Марина Басманова не давала и не дает интервью, не встречается с журналистами, не ведет публичного образа жизни, никому и никогда не позволяет вторгаться на частную территорию своей биографии. Для такой позиции есть два объяснения, каждое из которых достойно уважения, если не восхищения. Первое, как кажется, более реалистично. Марина Басманова, видимо, чрезвычайно самодостаточный человек, обладательница очень богатого и своеобразного внутреннего мира, не нуждающаяся в постоянном присутствии рядом других людей. Это ее качество отмечали все, кто когда-либо сталкивался с ней; было оно очевидно и, вероятно, иногда болезненно для Бродского. Ровно по этой причине внимание к своей персоне, которое очень легко можно было бы получить, ей просто не требуется, более того, помешало бы напряженно протекающей творческой, внутренней, скрытой от постороннего глаза жизни. В этом смысле с Бродским у нее была общая черта, он тоже страдал от необходимости публичности, которой в определенной точке своей биографии уже не мог избежать.
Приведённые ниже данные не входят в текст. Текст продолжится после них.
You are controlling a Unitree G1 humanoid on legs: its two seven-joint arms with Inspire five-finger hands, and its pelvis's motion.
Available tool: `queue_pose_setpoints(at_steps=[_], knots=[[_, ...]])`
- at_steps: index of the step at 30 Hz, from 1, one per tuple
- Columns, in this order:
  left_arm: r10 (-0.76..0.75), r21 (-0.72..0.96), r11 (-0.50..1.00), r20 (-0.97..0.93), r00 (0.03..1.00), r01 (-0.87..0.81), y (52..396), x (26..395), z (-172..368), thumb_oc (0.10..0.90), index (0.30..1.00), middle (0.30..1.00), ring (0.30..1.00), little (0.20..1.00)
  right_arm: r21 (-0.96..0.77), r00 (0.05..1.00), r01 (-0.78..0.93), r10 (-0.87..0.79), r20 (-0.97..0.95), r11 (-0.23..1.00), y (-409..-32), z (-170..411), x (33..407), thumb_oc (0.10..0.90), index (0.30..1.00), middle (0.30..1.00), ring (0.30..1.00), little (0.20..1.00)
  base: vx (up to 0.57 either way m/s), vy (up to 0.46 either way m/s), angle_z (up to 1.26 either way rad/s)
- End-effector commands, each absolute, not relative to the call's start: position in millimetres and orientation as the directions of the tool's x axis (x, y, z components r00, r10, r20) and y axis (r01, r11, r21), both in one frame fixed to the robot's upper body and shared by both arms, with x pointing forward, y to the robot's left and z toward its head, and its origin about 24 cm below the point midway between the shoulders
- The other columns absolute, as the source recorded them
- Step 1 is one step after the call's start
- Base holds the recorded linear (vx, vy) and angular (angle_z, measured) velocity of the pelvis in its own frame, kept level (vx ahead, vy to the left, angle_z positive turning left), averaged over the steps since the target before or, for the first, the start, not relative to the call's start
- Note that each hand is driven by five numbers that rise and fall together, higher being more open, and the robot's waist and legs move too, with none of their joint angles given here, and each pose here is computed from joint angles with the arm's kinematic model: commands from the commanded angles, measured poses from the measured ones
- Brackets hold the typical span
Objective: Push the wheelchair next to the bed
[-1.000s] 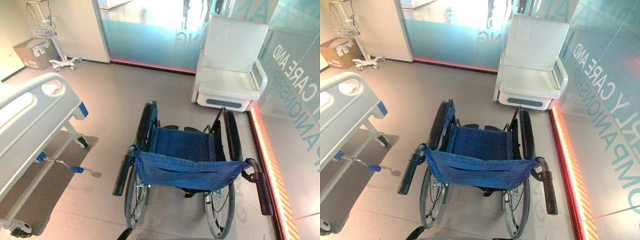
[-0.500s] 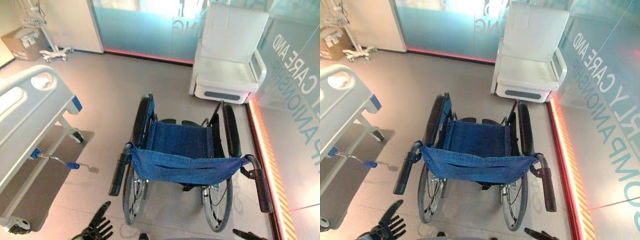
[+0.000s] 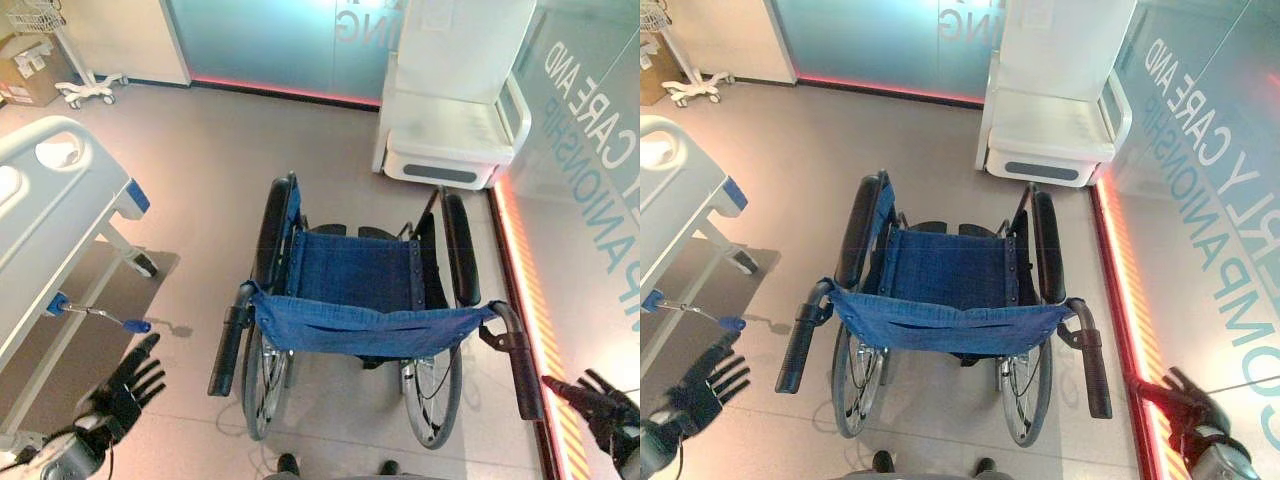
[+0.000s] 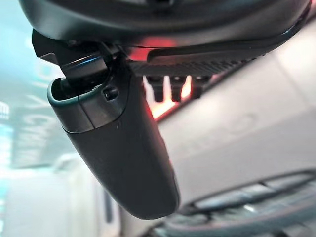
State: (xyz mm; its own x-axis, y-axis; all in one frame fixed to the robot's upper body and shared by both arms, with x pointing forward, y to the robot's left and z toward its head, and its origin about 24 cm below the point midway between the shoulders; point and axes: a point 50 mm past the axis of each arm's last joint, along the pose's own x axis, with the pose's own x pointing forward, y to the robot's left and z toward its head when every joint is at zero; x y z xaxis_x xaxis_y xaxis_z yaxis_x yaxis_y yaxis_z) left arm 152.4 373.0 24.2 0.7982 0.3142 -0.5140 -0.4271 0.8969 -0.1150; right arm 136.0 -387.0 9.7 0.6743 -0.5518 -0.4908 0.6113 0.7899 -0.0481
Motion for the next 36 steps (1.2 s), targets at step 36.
queue_pose_setpoints(at_steps=[36], knots=[[0.155, 0.381, 0.925, -0.348, 0.924, -0.011, 374, 154, 223, 0.8, 0.9, 0.9, 0.9, 0.9, -0.101, 0.956, 0.291, -0.293, -0.011, 0.951, -340, 212, 176, 0.8, 0.9, 0.9, 0.9, 0.9, 0.0, 0.003, -0.01]])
Он, самый значимый русский поэт своего времени, нобелевский лауреат, знаменитый изгнанник, — не мог, а она могла и сделала это. Вторая причина молчания Марины Басмановой тоже очевидна — кем бы ни был Бродский, какое бы значение его творчеству и личности ни придавала мировая общественность, в ее истории он частное лицо. Их отношения и все, что окружало, осложняло, связывало и разрывало их, принадлежит только им двоим, их общему прошлому, их памяти. А после смерти Бродского — ей одной. И никакие резоны не могут быть признаны достаточными, чтобы пропустить перед миллионами любопытных глаз киноленту прожитых вместе и порознь лет. Понятно, что в любых предположениях о причинах молчания Марины Басмановой, как никогда не подтвержденных ею самой, можно ошибаться, поэтому всякое умозаключение и каждый вывод этой главы будет сопровождаться многочисленными оговорками и выражением неуверенности автора в своей правоте. Остается, однако, надежда на чудо проникновения в психологию своего героя или хотя бы на точечное попадание в обширное поле истины, которая в более полном виде может представиться разве только отдаленным потомкам.